FebruaryForecast <- ModelB$coefficients["(Intercept)"] + ModelB$coefficients["trend"]*86 + ModelB$coefficients["season2"]
exp(FebruaryForecast)
## (Intercept)
## 17062.99
The forecasted sales of February 2002 would be $17,062.
d.)Compare the two regression models (A and B) in terms of forecast performance. Which model is preferable for forecasting? Mention at least two reasons based on the information in the outputs.
#Accuracy Model A
ModelAForecast <- forecast(ModelA, h = validLength)
accuracy(ModelAForecast$mean, souvenirValid)
## ME RMSE MAE MPE MAPE ACF1 Theil's U
## Test set 8251.513 17451.55 10055.28 10.53397 26.66568 0.3206228 0.9075924
#Accuracy Model B
ModelBForecast <- forecast(ModelB, h = validLength)
accuracy(exp(ModelBForecast$mean), souvenirValid)
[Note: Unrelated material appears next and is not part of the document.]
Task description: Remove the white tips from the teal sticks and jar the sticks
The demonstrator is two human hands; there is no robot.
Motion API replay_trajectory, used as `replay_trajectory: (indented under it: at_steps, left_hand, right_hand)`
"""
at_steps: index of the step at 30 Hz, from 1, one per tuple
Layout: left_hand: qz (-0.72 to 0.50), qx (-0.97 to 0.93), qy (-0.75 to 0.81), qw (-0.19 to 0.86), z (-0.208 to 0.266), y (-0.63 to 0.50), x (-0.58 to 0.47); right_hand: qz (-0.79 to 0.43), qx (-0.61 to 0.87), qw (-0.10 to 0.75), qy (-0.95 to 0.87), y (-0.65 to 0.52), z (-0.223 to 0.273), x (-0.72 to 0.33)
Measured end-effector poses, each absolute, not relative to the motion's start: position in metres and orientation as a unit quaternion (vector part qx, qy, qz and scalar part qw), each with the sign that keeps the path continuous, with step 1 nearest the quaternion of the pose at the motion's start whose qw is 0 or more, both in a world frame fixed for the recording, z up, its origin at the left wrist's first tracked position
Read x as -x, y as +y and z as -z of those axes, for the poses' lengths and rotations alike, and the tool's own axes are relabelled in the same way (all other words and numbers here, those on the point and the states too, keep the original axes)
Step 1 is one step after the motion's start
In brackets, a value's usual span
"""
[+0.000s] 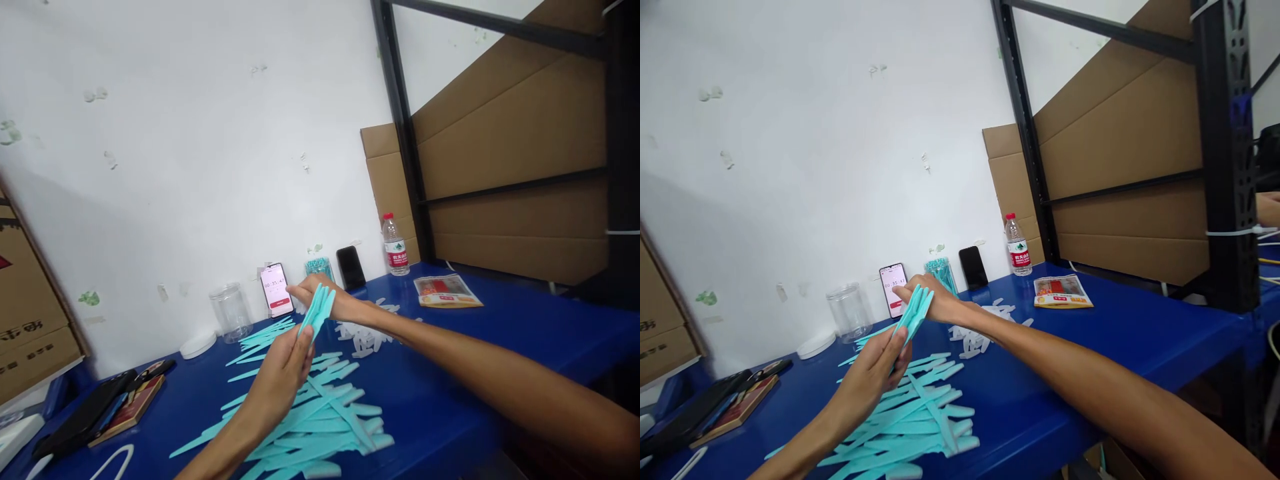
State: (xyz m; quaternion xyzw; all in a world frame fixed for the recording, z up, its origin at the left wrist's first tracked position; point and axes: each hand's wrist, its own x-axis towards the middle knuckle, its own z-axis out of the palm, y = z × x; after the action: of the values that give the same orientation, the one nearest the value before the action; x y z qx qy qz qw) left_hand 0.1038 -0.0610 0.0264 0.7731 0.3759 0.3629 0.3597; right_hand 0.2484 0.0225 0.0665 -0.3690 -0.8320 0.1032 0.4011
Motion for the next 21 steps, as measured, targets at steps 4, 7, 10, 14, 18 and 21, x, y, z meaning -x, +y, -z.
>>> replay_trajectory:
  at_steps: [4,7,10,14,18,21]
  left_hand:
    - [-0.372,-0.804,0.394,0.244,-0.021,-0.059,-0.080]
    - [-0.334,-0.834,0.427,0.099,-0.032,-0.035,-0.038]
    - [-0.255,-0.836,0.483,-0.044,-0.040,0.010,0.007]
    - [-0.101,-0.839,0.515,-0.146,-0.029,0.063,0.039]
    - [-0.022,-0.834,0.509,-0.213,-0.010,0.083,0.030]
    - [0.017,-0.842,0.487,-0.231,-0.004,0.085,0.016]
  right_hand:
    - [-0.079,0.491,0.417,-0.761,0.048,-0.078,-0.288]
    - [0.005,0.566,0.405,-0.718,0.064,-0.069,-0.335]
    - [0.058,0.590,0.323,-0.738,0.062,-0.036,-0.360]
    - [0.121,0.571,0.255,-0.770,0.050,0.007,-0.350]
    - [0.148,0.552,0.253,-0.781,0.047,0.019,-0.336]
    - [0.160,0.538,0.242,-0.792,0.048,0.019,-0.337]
## ME RMSE MAE MPE MAPE ACF1 Theil's U
## Test set 4824.494 7101.444 5191.669 12.35943 15.5191 0.4245018 0.4610253
In review of forecast performance, the plot would suggest that Model B is the better fit. The MAPE would also indicate this as the MAPE is lower for Model B (15.52 compared to 26.67). The r-squared value for model B also appears to be better number (93% versus 74%). When reviewing the accuracy of the 2 models in conjunction with the plot above it appears that model B would be superior.
e.)How would you model this data differently if the goal was understanding the different components of sales in the souvenir shop between 1995 and 2001? Mention two differences. Comparing components of sales and time component sales are like comparing apples and oranges (or pears per the video). There would be no need to separate the data into training/validation periods as there is no need for forecasting when analyzing components of sales. Another difference to evaluate would be influence of factors such as dependent variables against the components of sales to determine how sales components could be impacted by external sources.